What you will do
Print only the lines below from the one with "A thing is named, a" to the one with "<point>677,169</point>", both included, exactly as they stand. Leave pictures out.

____ Records for processing

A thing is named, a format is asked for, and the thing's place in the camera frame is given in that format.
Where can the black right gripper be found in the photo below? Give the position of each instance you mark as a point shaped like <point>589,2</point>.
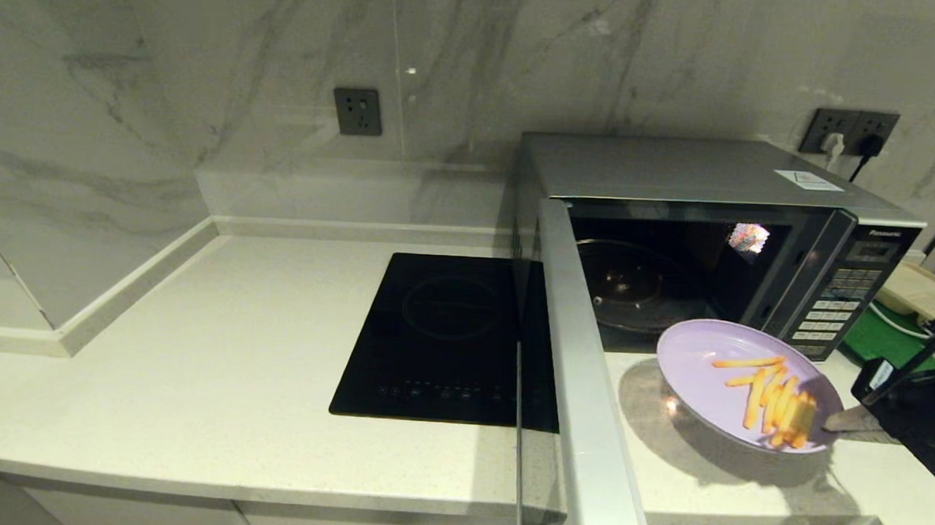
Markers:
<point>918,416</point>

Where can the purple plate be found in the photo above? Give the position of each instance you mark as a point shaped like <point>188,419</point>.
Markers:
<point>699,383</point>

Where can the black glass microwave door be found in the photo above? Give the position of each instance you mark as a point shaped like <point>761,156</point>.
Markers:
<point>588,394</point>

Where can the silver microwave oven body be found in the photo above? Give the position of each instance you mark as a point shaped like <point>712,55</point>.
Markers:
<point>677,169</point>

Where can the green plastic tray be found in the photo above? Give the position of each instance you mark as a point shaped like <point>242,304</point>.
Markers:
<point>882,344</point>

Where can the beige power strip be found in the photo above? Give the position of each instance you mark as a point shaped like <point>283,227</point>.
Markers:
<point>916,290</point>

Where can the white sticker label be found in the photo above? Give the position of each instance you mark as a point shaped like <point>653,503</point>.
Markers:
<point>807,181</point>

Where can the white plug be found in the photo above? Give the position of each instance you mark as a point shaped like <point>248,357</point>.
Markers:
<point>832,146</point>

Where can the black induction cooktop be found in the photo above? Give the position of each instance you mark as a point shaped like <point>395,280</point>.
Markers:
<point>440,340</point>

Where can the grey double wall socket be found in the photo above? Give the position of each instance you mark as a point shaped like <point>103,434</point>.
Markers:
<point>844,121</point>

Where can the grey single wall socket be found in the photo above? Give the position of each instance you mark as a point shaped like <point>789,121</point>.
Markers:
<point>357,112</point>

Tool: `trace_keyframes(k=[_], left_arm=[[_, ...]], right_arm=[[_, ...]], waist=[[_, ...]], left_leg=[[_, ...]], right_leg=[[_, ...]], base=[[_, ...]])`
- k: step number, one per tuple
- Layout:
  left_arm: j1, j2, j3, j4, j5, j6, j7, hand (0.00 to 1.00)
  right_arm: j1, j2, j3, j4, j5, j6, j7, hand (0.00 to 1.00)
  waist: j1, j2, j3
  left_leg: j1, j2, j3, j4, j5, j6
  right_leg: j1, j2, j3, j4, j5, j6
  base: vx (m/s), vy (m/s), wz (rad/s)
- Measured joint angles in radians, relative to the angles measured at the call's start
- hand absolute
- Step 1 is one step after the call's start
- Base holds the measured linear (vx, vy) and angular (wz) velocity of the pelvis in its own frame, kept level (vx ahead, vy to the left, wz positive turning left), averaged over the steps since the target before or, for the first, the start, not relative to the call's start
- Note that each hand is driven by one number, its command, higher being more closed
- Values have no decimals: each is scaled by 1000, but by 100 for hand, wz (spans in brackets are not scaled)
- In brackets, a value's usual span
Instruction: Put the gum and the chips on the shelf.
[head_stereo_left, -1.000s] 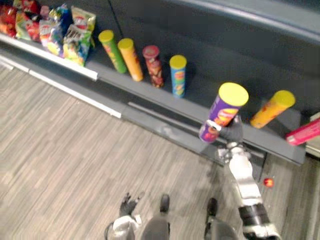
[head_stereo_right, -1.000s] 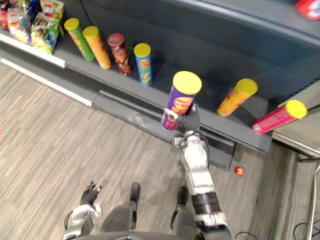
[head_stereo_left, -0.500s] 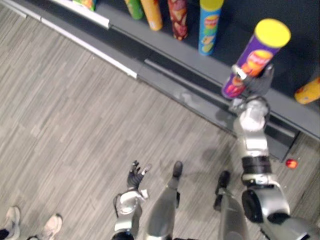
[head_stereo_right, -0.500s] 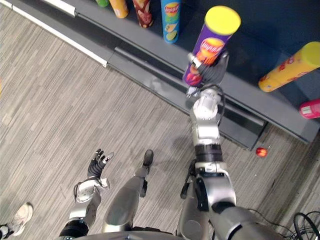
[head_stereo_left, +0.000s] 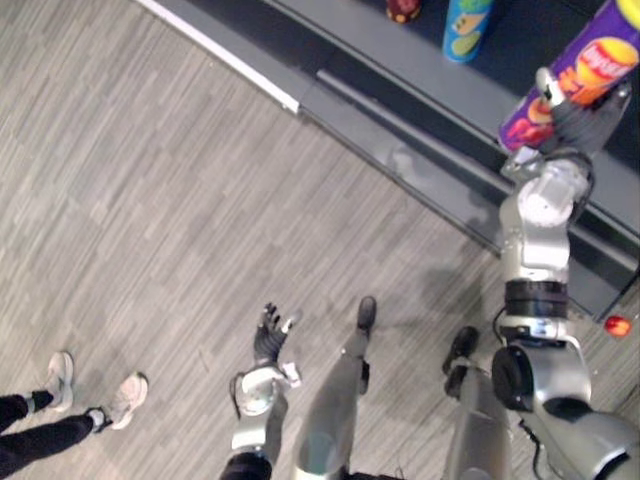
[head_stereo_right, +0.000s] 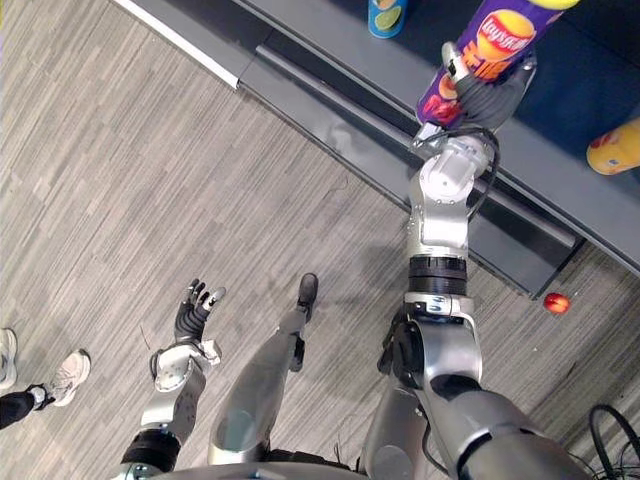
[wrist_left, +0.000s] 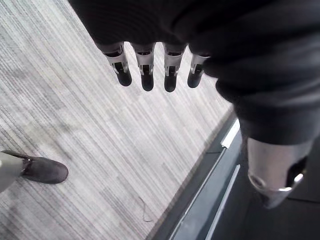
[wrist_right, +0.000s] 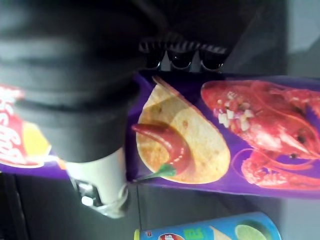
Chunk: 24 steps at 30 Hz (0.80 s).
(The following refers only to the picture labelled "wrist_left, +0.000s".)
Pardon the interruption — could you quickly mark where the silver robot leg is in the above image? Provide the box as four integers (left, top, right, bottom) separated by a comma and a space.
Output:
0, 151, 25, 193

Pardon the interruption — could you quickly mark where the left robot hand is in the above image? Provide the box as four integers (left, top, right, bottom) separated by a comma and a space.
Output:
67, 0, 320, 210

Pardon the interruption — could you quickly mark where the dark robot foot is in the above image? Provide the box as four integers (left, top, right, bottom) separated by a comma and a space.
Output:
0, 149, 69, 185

________
____ Records for processing

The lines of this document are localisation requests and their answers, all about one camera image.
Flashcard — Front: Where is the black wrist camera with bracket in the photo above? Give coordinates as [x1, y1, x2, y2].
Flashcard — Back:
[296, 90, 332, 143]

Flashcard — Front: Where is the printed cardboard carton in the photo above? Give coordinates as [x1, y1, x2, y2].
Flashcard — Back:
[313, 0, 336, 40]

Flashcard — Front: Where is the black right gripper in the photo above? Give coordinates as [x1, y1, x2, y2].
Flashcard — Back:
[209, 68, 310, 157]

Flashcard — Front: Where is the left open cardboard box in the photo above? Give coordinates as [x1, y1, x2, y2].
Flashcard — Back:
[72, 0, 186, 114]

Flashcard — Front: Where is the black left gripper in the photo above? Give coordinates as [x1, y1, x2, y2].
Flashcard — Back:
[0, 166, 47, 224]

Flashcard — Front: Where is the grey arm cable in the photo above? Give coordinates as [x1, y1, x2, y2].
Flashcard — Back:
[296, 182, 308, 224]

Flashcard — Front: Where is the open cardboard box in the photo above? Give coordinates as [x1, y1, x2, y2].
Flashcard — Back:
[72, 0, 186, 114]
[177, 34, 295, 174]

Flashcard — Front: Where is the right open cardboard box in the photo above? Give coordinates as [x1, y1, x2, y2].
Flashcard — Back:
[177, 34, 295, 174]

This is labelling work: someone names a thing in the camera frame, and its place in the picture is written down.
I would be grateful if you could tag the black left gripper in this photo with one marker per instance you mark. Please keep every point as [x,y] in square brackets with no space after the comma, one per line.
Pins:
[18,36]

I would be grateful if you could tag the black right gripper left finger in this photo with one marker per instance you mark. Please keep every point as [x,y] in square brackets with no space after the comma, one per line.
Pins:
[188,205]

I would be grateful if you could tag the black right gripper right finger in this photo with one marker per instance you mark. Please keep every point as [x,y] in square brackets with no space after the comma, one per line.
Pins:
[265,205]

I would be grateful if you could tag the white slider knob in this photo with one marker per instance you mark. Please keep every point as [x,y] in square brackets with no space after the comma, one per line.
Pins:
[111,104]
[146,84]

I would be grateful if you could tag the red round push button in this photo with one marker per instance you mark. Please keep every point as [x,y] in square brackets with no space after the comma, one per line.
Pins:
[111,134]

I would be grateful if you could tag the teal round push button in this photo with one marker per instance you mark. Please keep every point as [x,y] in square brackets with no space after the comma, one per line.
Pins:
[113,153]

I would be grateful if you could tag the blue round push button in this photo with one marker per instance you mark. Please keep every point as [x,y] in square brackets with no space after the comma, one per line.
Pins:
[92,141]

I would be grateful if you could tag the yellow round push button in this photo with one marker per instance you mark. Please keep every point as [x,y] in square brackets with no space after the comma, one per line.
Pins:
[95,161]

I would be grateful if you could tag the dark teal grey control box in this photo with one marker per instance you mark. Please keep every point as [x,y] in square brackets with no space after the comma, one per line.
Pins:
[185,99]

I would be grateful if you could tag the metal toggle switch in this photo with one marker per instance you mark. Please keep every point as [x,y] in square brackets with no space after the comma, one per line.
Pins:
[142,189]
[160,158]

________
____ Records for processing

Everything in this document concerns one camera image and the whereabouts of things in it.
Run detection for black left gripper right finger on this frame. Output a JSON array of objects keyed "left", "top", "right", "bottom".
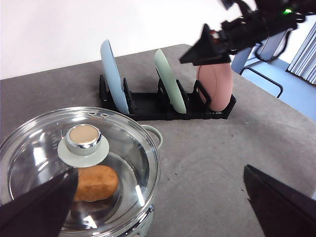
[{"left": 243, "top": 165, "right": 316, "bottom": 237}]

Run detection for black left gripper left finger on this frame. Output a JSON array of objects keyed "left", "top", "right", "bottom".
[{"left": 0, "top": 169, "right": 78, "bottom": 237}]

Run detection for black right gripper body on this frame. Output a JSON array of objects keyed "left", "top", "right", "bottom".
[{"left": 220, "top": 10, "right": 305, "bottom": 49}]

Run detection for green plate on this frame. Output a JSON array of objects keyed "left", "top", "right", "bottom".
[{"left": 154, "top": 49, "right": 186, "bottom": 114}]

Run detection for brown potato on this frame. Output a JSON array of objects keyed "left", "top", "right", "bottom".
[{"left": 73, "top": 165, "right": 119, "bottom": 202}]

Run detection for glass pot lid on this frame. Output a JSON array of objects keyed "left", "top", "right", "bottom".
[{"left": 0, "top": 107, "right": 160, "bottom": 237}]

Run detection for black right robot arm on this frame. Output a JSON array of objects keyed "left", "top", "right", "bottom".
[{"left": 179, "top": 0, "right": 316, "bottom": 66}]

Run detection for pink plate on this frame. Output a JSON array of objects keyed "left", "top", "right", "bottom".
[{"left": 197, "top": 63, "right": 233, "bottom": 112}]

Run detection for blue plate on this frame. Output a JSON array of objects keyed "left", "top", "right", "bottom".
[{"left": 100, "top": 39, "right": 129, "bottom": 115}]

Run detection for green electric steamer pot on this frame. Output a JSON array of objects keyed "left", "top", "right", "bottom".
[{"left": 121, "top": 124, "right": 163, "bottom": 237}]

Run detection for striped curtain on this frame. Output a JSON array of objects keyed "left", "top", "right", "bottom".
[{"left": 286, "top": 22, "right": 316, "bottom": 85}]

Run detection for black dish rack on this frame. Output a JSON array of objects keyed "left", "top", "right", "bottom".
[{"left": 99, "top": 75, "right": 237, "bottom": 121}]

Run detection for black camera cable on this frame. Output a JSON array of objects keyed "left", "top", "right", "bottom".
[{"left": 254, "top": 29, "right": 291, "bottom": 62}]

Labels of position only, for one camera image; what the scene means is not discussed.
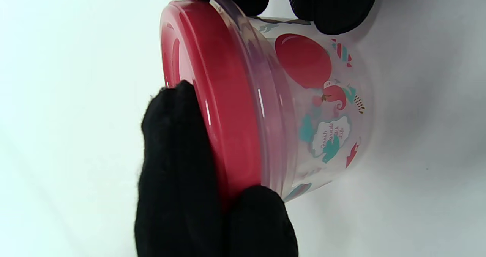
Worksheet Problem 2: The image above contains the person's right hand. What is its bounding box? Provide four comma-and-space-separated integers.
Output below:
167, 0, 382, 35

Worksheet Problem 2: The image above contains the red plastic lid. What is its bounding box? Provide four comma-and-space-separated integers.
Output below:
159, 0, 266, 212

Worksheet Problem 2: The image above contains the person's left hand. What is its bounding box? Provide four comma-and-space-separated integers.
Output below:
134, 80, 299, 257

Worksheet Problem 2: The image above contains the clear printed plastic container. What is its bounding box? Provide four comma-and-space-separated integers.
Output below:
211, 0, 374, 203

________

Answer for the task
A thing is named, a format is asked for, and the thing's place in the camera frame is given in that format.
Where can the black right gripper be found in the photo below? Give the position of each instance you mark as a point shaped like <point>589,2</point>.
Markers:
<point>918,416</point>

Where can the purple plate be found in the photo above? Give the position of each instance you mark as a point shaped like <point>188,419</point>.
Markers:
<point>699,383</point>

Where can the black glass microwave door be found in the photo above? Give the position of each instance you mark as a point shaped like <point>761,156</point>.
Markers:
<point>588,394</point>

Where can the silver microwave oven body be found in the photo above? Give the position of each instance you mark as a point shaped like <point>712,55</point>.
Markers:
<point>677,169</point>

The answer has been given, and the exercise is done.